Dormant brown lotus plants are visible in Echo Park Lake after recent restoration. (Irfan Khan, Los Angeles…)
Nancy Smith and her family were strolling around Echo Park Lake on Thursday when they noticed an odd, brown patch in the water.
Smith visited the lake as recently as August and recalled that back then, its bright green lotus plants shot into the air.
But on the day after Christmas, the wilted bed of bronze flowers before her drooped onto the water like a sea of broken miniature umbrellas.
"I've walked around this park in the winter and I don't remember it ever quite looking like this," said Smith, 56, a lawyer from La Crescenta. "I'm sure hoping it comes back green in the spring."
Rest assured, horticultural experts say, the famed flowers are not dead.
The lotus is a deciduous plant, said Randy McDonald, the man who sold the city more than 300 of them for the lake restoration. That means they grow part of the year and are dormant another part of the year.
December is part of the dormant period, but "the lotus are going to come back," McDonald said.
Still, the flowers' health is a sensitive subject to locals. When Echo Park Lake reopened earlier this year after a $45-million makeover, people flocked to see the newly installed lotus plants, which were making their return to the lake after a multiyear absence.
As recently as 2005, the lotuses stood five feet high and spilled onto the shore. But about seven years ago, the flowers started to shrivel and the leaves began to brown. By 2008, they had disappeared.

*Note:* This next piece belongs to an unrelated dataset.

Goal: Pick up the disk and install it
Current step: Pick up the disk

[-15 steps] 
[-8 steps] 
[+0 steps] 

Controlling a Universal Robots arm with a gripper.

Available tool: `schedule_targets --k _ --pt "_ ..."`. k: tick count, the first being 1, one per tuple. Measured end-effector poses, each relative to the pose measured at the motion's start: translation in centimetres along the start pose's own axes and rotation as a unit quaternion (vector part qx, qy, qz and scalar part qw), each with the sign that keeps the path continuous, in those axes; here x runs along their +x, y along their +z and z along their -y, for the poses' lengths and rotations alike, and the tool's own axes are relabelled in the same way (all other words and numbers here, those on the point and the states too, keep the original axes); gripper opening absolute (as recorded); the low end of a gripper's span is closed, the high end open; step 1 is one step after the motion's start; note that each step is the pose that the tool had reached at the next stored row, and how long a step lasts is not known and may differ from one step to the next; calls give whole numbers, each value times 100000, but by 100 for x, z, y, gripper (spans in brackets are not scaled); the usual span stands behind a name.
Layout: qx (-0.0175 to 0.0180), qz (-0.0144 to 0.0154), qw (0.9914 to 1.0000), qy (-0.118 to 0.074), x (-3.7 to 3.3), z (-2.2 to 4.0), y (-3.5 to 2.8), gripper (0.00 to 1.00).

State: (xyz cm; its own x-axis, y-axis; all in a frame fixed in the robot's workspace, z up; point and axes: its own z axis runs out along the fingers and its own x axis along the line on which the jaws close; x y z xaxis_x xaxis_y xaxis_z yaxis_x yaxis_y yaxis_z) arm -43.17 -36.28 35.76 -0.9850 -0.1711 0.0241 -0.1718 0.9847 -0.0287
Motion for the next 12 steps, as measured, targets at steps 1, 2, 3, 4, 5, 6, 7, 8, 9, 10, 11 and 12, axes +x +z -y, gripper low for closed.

Some people blamed the lake's dirty water, others accused natural predators — fish, turtles and crayfish. A crew of biologists did a study, but they never pinpointed a cause.
The plants were restored recently under a veil of black protective mesh and hundreds of Angelenos turned out in June to celebrate the rebirth.
June is around the time lotuses get their first flowers, said Virginia Hayes, a lotus expert who consulted on the lake's restoration project. They continue to bloom into the summer, she said; then, in the winter, the top of the plant "turns brown and goes away."
"In nature they might wither and fall into the bottom of the pond like fertilizer," said Hayes, a curator at the Ganna Walska Lotusland garden in Santa Barbara. "They are native to habitats that have real winters.… They have evolved to go dormant when the conditions are unfavorable for growth above the water. They still do that even if we plant them in California."
Hayes said the growth the plants achieved this year was "amazing," and McDonald expects the plants "to come back with an intensity that will be superior to what we saw before."
The experts said new leaves will sprout in late March or early April. By summertime, they said, the flowers will bloom again.
If that's the case, "it might be nice to put up a sign," Smith said, "so people don't think that they're dead."
Times staff writer Marisa Gerber contributed to this report.